### Raw data
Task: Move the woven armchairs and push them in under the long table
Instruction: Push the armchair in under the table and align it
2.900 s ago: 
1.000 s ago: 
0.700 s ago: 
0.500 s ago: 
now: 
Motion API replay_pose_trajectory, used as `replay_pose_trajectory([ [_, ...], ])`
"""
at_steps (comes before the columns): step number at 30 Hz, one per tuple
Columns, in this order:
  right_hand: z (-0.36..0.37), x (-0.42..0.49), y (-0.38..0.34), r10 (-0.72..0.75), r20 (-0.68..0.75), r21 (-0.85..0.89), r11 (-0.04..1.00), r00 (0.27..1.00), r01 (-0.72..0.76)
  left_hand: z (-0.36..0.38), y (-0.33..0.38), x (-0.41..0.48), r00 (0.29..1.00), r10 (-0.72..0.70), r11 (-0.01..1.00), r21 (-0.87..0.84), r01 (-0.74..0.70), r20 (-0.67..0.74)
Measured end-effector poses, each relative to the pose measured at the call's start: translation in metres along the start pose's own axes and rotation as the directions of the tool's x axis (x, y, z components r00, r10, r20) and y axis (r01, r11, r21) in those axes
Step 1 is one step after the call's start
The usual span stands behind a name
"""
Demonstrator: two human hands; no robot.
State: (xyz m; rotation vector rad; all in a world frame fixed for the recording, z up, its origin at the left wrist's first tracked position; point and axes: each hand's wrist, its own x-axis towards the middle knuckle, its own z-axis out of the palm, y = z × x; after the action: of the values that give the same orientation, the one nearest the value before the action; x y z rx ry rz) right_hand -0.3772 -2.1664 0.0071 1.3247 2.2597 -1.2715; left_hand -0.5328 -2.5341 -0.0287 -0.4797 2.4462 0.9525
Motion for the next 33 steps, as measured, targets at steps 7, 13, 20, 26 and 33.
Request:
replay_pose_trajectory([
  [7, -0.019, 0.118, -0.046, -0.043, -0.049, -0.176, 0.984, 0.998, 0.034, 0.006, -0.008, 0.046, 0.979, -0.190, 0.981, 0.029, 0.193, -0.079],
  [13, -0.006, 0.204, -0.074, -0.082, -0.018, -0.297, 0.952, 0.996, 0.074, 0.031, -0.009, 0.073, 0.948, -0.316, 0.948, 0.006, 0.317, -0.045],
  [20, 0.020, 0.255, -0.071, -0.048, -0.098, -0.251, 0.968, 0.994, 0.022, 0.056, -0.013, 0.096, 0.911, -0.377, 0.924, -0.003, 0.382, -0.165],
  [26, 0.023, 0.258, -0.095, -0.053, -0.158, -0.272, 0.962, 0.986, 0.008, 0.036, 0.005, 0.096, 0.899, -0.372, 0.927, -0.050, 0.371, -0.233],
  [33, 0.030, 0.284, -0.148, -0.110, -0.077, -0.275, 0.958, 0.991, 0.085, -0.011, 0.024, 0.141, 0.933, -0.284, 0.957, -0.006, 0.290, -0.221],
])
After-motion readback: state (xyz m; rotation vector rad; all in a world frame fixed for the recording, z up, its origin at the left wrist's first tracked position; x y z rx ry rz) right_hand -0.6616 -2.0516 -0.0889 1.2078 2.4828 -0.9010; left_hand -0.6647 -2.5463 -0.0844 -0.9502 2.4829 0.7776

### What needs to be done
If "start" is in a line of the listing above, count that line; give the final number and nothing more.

### Written response
2